DESCRIPTION OF THE TASK: Filter the lines below, keeping each one that holds "vertices".

[Entries taken from a collection]
Segment Open

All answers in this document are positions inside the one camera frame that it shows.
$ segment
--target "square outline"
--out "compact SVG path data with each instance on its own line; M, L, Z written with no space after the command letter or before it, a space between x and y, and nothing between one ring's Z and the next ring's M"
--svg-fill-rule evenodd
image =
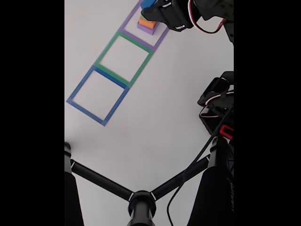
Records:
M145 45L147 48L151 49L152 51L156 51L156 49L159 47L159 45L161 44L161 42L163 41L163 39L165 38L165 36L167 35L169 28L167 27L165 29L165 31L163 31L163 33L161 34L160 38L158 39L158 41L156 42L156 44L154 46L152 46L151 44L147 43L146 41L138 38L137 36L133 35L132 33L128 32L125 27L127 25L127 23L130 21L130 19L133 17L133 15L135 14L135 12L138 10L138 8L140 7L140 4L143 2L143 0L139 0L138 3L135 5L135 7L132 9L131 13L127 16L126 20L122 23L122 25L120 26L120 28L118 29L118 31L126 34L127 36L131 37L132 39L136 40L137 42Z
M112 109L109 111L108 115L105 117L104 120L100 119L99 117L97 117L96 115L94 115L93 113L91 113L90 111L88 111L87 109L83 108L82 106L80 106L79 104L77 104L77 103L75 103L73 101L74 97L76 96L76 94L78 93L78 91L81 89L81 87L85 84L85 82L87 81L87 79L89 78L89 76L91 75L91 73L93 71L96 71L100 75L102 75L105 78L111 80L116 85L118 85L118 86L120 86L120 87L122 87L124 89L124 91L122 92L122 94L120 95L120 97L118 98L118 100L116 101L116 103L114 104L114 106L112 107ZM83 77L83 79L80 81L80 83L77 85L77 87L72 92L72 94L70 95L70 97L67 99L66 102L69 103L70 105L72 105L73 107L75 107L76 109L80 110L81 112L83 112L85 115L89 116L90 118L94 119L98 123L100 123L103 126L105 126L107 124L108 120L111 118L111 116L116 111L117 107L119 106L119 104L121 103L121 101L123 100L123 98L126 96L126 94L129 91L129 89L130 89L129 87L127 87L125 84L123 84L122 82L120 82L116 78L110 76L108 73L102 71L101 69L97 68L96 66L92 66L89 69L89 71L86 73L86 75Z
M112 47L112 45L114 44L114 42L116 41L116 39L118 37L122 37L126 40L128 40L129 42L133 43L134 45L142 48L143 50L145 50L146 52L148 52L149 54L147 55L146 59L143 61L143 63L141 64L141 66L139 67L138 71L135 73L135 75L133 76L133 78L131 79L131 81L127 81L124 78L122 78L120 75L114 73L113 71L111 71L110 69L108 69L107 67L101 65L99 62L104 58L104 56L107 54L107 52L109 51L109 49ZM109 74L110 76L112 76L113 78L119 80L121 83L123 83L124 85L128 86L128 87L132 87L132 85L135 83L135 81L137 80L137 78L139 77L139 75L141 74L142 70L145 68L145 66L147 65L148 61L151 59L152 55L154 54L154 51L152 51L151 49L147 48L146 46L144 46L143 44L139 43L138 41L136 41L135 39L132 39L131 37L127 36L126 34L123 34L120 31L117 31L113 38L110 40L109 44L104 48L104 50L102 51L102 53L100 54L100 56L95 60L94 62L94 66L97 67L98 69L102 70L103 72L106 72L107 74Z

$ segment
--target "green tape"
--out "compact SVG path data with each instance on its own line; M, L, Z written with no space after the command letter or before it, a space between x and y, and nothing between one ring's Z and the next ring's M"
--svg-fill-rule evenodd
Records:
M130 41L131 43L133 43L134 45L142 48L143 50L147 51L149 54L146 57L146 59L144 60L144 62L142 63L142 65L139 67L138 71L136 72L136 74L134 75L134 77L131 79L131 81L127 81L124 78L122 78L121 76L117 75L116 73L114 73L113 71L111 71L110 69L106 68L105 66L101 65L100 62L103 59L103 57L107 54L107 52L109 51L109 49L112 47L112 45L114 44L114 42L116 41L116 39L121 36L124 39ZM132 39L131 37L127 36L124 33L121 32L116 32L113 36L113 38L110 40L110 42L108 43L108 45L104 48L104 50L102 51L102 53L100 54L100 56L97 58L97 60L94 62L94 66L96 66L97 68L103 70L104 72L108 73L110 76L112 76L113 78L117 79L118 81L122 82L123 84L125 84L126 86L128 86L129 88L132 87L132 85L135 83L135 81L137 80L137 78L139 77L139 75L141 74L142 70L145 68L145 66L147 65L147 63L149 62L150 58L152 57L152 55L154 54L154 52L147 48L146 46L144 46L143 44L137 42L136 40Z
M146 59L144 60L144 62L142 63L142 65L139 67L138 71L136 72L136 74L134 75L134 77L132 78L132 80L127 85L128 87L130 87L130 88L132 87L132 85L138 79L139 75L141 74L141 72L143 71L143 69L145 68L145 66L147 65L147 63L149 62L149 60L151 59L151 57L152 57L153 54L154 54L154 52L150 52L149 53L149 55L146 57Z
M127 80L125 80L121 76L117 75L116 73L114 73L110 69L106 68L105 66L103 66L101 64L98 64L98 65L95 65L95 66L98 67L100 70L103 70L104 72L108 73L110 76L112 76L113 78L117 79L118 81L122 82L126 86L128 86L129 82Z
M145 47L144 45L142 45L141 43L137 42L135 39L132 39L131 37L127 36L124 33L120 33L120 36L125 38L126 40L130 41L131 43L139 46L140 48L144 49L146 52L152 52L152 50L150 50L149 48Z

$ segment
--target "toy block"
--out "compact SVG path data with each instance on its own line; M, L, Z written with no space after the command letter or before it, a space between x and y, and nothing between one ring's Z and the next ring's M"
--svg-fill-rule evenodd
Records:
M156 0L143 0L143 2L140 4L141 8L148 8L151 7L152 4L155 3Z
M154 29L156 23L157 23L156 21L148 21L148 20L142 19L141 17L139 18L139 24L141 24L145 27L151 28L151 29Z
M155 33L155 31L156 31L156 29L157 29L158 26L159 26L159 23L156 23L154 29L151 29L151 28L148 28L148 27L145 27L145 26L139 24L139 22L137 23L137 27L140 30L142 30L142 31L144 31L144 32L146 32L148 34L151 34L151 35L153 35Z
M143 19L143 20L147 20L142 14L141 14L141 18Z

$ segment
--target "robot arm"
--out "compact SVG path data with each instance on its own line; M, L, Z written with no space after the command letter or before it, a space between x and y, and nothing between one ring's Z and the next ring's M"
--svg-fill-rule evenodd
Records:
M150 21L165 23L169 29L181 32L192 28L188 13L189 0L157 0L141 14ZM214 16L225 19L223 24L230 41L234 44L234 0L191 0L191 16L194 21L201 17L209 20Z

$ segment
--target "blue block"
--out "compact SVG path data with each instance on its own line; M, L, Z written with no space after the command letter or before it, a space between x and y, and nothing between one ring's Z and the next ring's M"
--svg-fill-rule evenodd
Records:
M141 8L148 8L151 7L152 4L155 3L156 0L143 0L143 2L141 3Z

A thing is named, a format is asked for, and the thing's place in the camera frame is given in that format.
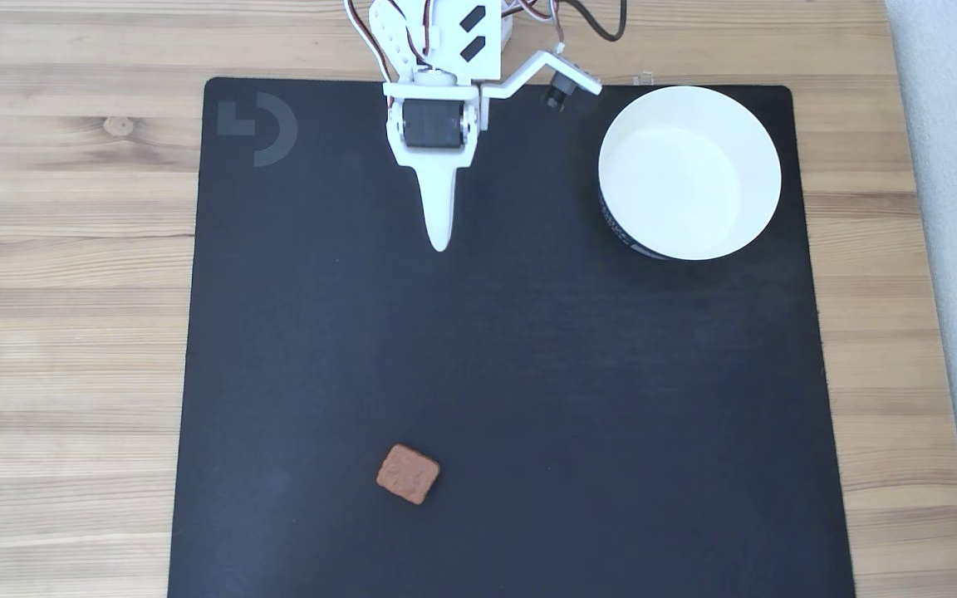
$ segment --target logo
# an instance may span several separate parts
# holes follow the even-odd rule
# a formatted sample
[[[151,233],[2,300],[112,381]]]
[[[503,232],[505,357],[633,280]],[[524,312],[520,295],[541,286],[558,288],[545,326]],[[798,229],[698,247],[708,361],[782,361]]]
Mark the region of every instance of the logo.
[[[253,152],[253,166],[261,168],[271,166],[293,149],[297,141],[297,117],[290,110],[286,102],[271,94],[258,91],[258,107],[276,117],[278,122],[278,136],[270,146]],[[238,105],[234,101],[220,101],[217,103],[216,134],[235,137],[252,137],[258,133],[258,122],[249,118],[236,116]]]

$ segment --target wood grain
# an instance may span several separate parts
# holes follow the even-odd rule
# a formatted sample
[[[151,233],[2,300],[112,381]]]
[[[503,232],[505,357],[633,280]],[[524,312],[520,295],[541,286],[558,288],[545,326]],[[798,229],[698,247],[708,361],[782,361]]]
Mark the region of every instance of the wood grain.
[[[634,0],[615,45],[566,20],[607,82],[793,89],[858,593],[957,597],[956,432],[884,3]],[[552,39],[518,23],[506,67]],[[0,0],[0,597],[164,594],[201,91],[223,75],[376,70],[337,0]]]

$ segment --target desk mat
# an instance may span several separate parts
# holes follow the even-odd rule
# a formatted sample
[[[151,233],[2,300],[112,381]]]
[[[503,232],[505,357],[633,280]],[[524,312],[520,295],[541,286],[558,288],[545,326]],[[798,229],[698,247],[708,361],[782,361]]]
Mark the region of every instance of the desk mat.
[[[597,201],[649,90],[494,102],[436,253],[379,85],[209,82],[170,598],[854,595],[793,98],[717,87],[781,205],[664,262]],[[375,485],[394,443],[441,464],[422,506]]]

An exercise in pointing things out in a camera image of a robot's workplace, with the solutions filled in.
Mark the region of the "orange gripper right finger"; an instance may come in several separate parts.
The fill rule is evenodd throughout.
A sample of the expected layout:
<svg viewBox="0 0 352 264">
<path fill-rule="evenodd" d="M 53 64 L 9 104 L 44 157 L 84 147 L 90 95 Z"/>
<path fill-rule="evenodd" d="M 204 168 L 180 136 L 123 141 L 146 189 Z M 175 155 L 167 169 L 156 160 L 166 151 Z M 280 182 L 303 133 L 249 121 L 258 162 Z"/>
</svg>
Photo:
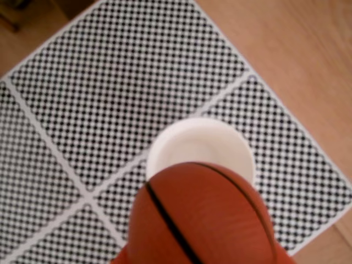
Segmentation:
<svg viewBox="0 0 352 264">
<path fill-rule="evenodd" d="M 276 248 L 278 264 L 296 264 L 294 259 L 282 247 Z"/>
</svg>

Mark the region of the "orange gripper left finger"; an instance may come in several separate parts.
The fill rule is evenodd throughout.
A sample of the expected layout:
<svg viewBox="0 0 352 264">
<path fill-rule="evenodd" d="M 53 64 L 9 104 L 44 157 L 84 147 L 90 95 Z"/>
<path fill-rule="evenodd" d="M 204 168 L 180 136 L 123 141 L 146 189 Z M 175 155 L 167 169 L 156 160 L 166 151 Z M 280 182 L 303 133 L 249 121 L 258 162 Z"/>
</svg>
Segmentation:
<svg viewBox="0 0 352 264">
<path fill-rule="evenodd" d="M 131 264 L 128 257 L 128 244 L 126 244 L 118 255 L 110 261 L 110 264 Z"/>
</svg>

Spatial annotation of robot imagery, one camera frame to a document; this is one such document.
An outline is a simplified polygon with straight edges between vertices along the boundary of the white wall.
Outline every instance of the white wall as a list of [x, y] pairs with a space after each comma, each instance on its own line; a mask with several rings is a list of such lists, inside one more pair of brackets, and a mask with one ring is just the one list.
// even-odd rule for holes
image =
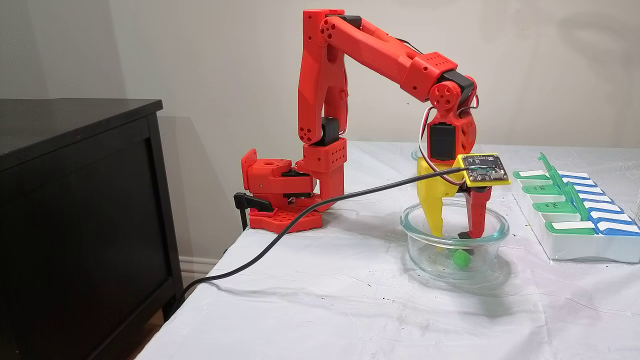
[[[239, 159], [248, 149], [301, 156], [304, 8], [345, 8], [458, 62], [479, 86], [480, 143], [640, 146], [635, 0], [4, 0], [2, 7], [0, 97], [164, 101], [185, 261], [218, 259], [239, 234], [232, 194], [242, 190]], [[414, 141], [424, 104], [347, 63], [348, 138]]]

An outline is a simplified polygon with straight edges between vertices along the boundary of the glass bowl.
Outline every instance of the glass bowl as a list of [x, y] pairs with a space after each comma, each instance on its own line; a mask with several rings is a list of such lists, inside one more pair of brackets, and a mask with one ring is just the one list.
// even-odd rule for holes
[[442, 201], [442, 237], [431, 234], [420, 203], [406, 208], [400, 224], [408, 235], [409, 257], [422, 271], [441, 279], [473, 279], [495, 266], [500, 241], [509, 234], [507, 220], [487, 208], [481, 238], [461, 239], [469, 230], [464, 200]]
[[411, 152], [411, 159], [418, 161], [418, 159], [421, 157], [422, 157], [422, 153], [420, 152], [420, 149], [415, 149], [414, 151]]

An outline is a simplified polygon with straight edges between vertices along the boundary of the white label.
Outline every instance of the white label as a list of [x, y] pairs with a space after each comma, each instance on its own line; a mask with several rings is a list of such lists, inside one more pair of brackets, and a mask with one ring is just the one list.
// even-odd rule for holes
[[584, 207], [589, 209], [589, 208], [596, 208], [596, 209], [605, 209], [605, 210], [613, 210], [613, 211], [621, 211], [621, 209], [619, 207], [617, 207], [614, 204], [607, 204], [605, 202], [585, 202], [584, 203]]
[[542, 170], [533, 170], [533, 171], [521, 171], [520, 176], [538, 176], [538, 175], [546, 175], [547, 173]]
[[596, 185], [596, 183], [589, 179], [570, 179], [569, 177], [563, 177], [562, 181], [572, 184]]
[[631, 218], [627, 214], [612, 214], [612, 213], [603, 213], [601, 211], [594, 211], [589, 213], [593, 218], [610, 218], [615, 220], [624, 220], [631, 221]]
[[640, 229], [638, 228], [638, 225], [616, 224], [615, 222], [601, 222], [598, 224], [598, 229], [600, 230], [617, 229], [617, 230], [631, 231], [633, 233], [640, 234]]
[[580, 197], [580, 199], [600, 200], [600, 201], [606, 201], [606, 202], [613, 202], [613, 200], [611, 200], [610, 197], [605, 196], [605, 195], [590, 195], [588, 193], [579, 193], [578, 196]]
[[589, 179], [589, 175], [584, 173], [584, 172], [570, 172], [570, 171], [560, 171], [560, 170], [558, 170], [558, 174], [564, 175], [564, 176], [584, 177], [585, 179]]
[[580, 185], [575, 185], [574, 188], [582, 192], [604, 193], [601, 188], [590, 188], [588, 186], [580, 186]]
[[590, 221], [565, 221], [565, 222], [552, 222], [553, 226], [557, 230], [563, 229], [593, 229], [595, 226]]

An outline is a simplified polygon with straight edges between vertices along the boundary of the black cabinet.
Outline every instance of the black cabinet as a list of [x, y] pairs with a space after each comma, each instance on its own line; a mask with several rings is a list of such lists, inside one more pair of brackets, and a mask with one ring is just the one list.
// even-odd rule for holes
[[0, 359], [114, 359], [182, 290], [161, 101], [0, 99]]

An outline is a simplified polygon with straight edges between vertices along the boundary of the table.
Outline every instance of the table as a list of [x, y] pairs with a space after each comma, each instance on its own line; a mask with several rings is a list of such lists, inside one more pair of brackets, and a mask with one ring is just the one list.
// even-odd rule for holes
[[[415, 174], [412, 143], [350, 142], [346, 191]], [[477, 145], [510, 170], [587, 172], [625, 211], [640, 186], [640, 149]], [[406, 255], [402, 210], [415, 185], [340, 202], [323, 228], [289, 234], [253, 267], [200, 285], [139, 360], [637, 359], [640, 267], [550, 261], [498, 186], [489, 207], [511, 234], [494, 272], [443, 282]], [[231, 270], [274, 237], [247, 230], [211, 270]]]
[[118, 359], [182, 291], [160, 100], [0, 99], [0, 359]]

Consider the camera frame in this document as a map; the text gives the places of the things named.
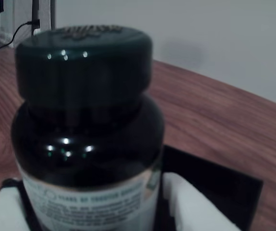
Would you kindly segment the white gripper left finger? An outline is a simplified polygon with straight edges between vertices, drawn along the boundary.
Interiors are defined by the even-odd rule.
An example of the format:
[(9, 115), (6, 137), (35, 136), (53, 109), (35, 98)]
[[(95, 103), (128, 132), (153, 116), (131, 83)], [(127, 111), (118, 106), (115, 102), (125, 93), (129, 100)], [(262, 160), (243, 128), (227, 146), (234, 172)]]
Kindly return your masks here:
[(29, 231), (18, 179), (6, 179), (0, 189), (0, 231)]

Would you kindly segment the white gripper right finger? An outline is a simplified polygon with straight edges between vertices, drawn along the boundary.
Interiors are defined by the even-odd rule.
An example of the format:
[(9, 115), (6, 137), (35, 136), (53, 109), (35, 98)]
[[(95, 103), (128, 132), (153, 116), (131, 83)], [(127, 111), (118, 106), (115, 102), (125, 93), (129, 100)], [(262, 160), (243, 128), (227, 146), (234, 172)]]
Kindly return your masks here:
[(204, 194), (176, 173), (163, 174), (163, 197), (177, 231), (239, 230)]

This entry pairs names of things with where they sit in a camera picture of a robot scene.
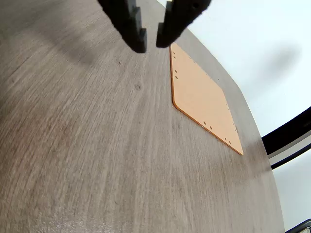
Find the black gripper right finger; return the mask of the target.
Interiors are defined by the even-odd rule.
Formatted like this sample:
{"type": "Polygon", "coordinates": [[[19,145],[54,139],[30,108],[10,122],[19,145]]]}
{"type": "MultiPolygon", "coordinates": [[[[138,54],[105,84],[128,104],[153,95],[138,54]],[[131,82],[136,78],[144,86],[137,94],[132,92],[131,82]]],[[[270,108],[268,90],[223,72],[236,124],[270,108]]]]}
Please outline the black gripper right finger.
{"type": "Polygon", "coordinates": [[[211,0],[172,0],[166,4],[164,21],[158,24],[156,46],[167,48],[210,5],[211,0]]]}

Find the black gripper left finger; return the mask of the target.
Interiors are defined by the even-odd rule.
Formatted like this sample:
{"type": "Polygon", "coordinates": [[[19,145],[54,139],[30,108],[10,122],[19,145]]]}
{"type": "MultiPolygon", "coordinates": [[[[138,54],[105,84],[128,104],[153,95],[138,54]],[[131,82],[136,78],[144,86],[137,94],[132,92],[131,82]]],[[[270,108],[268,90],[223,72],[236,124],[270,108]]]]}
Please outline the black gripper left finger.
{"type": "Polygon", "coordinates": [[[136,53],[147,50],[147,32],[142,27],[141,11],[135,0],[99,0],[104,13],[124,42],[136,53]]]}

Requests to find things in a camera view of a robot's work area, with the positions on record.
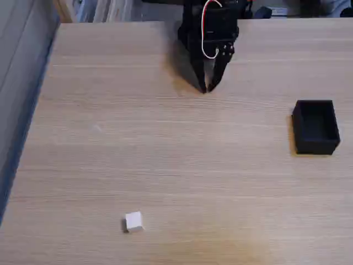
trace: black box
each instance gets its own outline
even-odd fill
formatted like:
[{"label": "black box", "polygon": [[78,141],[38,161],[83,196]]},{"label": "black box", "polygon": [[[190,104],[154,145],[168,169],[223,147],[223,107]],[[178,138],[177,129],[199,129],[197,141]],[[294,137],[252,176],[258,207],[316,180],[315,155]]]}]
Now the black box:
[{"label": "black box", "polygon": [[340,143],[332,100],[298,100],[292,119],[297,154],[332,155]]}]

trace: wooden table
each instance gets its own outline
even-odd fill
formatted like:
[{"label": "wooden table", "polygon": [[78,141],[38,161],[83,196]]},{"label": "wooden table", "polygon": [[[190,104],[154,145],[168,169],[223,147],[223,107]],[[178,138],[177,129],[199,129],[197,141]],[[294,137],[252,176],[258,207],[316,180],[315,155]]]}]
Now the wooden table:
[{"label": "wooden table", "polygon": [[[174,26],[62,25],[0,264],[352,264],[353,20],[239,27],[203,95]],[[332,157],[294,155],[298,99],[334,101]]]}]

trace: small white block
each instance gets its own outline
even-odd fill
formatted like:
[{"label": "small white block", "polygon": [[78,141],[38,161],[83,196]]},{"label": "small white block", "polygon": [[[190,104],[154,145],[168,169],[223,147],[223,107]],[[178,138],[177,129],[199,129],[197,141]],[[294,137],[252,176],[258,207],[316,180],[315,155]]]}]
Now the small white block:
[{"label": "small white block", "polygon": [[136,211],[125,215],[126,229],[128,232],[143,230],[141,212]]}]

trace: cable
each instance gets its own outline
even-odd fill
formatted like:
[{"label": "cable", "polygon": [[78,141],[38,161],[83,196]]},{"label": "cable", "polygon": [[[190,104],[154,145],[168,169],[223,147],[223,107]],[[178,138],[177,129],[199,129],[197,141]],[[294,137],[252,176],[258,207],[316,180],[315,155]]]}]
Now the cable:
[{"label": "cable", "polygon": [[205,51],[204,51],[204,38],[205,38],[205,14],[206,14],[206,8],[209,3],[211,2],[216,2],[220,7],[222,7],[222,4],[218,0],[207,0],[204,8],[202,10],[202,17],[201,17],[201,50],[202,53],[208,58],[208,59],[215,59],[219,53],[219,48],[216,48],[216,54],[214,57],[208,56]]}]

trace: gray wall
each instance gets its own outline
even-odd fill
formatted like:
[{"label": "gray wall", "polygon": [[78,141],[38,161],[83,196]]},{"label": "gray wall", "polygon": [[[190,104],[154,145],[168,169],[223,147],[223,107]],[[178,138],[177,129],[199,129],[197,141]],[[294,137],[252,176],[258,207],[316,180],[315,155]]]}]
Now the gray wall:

Segment Closed

RESPONSE:
An outline is a simplified polygon with straight edges between vertices along the boundary of the white wall.
An outline is a simplified polygon with straight edges between vertices along the boundary of the glass bowl.
An outline is a simplified polygon with straight edges between vertices along the boundary of the white label.
An outline is a simplified polygon with straight edges between vertices along the boundary of the black cabinet.
An outline is a simplified polygon with straight edges between vertices along the boundary of the table.
Would you kindly segment the white gripper left finger? An outline is a simplified polygon with straight edges between vertices, drawn along the boundary.
Would you kindly segment the white gripper right finger? An outline is a simplified polygon with straight edges between vertices, drawn along the boundary.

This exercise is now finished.